Key Fundamental Drivers
Pricing Power Remains
Following a strong period of negotiated contract repricing over FY22-23, pricing momentum has now slowed. Company commentary regarding increased competitor activity suggests that the tailwinds from recent years are coming to an end.
At the recent trading update, the Company commented that pricing on current-year contractual renewals continued to increase. However, the Company also said they expect current-year price realisation to align with a lower cost-to-serve environment.

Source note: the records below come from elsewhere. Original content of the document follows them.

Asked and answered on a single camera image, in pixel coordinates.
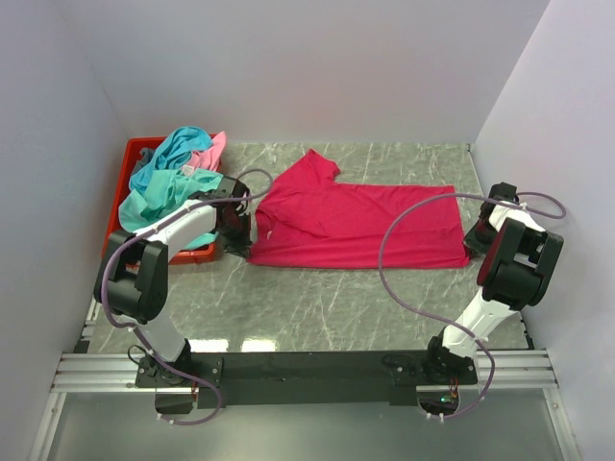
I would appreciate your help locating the light blue t shirt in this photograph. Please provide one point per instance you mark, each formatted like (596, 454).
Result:
(171, 154)

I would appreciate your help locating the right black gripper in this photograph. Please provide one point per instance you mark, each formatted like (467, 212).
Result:
(470, 241)

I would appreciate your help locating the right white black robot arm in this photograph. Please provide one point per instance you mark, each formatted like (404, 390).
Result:
(517, 269)

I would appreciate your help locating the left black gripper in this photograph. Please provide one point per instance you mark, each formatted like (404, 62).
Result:
(241, 245)

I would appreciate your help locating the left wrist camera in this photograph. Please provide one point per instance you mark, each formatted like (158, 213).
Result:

BXB is aiming to hold on to its pricing increases, particularly those reflecting the higher cost-to-serve, even as surcharge-related pricing declines through FY24. There is also evidence that industry pricing is declining and competitor behaviour remains rational. However, there is a risk that key pooling and white/recycled pallet competitors may increasingly use pricing as a strategy to win/maintain share.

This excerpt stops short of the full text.